Из нашей журналисточки как будто пар выпустили. Она знала, что Марго с такой точки кипения может сказать больше, чем хотела бы услышать Ника.
Я, наслаждаясь всеобщим вниманием, нагло положила правую ногу на подлокотник Катькиного кресла и ждала, чтобы мне дали прикурить. Четыре зажигалки олимпийскими факелами тут же вспыхнули у меня под самым носом. Не шевельнулись только Ника и Марго.
– Я спала с ним полгода, – цинично и спокойно рассказывала я, – поэтому знаю все его привычки. Он не трус, но припугнуть его хорошенечко можно – если хорошо придумать историю, и тогда он отдаст и продаст все, даже собственную маму.
– А денег-то у него много? – поинтересовалась практичная Маша.
– Как у дурака фантиков, – заверила я.
– Тогда звони, – притихшая над последней конфетой Мила очнулась и, как всегда, изрекала конкретное предложение.

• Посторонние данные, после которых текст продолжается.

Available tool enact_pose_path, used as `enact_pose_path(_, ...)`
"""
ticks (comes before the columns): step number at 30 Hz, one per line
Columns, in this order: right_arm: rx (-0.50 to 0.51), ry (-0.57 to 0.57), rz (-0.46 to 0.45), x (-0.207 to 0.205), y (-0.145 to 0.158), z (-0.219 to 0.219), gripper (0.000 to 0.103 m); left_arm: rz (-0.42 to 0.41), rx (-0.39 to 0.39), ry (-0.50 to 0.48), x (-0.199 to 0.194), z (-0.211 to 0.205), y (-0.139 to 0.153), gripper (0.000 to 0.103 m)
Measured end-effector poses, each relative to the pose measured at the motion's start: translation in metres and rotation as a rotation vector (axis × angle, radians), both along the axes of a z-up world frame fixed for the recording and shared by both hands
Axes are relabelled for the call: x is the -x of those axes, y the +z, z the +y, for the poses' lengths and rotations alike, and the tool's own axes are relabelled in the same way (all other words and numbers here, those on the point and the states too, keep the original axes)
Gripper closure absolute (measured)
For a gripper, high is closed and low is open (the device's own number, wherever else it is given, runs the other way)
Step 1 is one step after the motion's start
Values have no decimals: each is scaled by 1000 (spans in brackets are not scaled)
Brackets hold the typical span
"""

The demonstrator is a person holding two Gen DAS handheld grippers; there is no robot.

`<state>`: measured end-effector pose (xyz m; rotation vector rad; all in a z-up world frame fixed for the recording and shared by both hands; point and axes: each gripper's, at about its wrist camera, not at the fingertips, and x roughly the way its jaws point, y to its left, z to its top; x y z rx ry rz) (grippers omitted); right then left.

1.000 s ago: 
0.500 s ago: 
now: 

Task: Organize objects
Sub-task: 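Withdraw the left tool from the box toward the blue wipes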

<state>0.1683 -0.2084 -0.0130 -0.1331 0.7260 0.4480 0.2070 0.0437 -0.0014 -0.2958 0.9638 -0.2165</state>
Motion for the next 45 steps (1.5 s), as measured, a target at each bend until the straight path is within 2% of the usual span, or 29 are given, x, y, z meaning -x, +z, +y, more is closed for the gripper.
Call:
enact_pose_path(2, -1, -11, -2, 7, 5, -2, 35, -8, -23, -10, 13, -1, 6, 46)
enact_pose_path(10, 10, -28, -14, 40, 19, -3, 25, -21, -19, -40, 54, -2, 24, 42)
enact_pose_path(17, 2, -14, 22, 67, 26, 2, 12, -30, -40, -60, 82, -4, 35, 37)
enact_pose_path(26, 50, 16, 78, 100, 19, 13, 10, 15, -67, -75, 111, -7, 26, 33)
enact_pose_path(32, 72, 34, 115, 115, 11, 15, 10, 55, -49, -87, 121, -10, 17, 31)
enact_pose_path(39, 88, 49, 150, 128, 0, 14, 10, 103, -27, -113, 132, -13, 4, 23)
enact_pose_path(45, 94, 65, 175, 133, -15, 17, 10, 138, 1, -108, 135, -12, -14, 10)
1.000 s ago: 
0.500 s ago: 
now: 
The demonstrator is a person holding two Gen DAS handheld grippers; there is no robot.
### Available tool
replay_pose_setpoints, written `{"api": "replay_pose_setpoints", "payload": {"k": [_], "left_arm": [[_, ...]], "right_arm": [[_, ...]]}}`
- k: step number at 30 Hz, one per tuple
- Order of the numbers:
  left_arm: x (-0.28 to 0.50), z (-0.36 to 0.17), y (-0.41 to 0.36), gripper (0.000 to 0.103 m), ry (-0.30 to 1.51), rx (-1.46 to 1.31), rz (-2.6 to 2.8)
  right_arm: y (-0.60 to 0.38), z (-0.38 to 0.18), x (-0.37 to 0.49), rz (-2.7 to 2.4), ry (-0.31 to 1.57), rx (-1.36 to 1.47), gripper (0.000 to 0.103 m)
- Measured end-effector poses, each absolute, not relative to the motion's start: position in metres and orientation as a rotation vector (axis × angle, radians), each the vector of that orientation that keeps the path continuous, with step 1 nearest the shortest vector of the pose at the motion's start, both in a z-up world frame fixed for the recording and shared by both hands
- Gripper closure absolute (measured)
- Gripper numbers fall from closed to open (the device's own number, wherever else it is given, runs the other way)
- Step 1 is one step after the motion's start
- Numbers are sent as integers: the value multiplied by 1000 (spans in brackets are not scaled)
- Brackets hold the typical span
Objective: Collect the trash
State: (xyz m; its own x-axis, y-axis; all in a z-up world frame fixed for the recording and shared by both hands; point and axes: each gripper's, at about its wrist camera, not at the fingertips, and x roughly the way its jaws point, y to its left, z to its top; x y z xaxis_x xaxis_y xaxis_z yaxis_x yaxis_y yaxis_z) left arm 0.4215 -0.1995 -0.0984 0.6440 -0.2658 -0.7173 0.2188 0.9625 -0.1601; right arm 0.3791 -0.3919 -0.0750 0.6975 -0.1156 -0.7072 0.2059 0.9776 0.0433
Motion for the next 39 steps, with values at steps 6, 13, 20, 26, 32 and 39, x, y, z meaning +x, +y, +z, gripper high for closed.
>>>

Мне тут же сунули в руку трубку. Я растерянно посмотрела на нее и увидела в ее кнопочках констатацию грядущей своей погибели.
Я еще не забыла номер Марата. Ноготки привычно поцокали по циферкам, и в трубке почти сразу послышался солидный, весом в пару миллионов долларов США, голос.
– Алееее, – и тут же: – Роза! Девочка моя!
Я так же привычно отстранила трубку подальше от уха. Я знала, что две-три минуты она будет исторгать только бесконечные, нелепые комплименты и восторги по поводу моего звонка. Нет, все-таки мало я содрала с него!
Девчонки с замиранием сердца и завистью смотрели на мои фокусы. Кажется, они в эту минуту учились у меня, как управлять мужчинами, если не вспоминать о проклятой женской логике. С ними нужно общаться по их сволочной – мужской – логике. Даже у Марго глаза радостно заблестели, и она в унисон моей брезгливой мимике изображала те же ухмылки, что и я.